Memanfaatkan ETB sebenarnya bukan pertama kalinya bagi Danone-AQUA Indonesia. Bisa dikatakan, Danone-AQUA merupakan pelopor pemanfaatan PLTS Atap di industri dalam negeri sejak 2017.
Vera Galuh Sugijanto, VP General Secretary Danone Indonesia mengatakan pemasangan PLTS Atap sudah dilakukan di empat pabrik Danone-AQUA.
- 2017, di Ciherang, Bogor, Jawa Barat dengan kapasitas 770 kWp dan bisa mengurangi emisi karbon per tahun sebesar 825 ton CO2.
- 2020, di Banyuwangi, Jawa Timur dengan kapasitas 378 kWp.
- 2020, di Klaten, Jawa Tengah dengan kapasitas 2.919 kWp
- 2021, di Mekarsari, Sukabumi, Jawa Barat dengan kapasitas 2.112 kWp dan dapat menghasilkan listrik sebesar 2,3 GWh per tahun dan mengurangi 1.916 ton CO2 per tahun.
“Tak berhenti di sini, kami pun telah menetapkan target agar PLTS Atap dapat dimanfaatkan sebagai opsi sumber energi terbarukan pada 21 pabrik Danone-AQUA di seluruh Indonesia, dengan kapasitas hingga 15 MWp pada tahun 2023, sembari terus menjajaki opsi energi terbarukan inovatif lainnya,” Ujar Vera.
Komitmen Danone-AQUA Kurangi Emisi Karbon
Danone adalah perusahaan makanan dan minuman global terkemuka yang memiliki portfolio unik yang terpusat pada kesehatan dengan visi “One Planet, One Health” yang merefleksikan keterkaitan antara kesehatan masyarakat dengan kesehatan planet kita.
Visi tersebut terwujud dalam komitmen kami terhadap keberlanjutan planet kita dengan berfokus kepada empat pilar yaitu Iklim, Air, Ekonomi Sirkular dan juga Agrikultur.
Dalam penanganan isu perubahan iklim, Danone secara global berkomitmen untuk menjadi perusahaan yang netral karbon dalam seluruh rantai pasokan perusahaan pada 2050.
Sebagai bagian dari komitmen untuk memberikan kontribusi positif terhadap lingkungan dan mengurangi jejak karbon, Danone-AQUA memiliki inisiatif Blue Operations yang merupakan prinsip operasional perusahaan yang ramah lingkungan dan berkelanjutan di Indonesia.
Seperti yang kita tahu, perubahan iklim menimbulkan risiko yang signifikan terhadap sumber daya alam Indonesia yang pada akhirnya bisa berdampak produksi dan distribusi makanan, air dan energi.

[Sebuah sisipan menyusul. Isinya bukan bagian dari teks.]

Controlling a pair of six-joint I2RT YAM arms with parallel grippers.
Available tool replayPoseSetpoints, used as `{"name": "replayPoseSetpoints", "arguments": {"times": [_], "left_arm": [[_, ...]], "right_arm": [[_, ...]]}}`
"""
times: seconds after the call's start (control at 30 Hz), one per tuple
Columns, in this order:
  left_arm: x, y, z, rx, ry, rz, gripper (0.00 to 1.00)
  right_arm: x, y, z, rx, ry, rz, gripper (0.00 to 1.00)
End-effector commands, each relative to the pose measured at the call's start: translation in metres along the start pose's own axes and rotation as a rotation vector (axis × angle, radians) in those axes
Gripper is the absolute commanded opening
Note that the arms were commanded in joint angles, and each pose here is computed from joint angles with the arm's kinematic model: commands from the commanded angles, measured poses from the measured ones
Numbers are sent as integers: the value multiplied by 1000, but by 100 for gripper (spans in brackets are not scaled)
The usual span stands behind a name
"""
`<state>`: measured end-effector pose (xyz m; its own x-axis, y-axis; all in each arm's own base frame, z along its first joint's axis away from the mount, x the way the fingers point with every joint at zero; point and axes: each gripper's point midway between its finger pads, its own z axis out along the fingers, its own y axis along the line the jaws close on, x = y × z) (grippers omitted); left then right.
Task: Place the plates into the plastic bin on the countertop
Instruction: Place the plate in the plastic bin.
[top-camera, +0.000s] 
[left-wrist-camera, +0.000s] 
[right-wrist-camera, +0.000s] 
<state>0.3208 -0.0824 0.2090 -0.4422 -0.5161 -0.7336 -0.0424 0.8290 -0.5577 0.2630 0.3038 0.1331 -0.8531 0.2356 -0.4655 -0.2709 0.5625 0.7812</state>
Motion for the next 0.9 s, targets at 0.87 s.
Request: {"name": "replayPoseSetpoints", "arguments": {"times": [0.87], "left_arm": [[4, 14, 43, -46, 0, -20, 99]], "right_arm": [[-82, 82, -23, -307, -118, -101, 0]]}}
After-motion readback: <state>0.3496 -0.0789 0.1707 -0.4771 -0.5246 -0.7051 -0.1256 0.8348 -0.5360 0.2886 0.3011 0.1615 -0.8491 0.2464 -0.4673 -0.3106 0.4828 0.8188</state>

Oleh karena itu pemerintah Indonesia menilai penanganan isu perubahan iklim dan upaya-upaya adaptasi sebagai satu konsep terintegrasi untuk membangun ketahanan sumber daya pangan, air dan juga energi.
Indonesia telah membuat komitmen untuk mengurangi Emisi Rumah Kaca (ERK) sebesar 29 persen pada 2030. Namun, penanganan isu perubahan iklim bukan hanya menjadi tanggung jawab pemerintah semata, melainkan tanggung jawab semua elemen masyarakat terutama perusahaan dan juga sektor swasta.
“Kami percaya bahwa perusahaan harus mengambil bagian aktif dalam mencari solusi terbaik untuk mengurangi emisi karbon dan memanfaatkan energi baru dan terbarukan dalam berbagai aktivitasnya,” ujar Vera.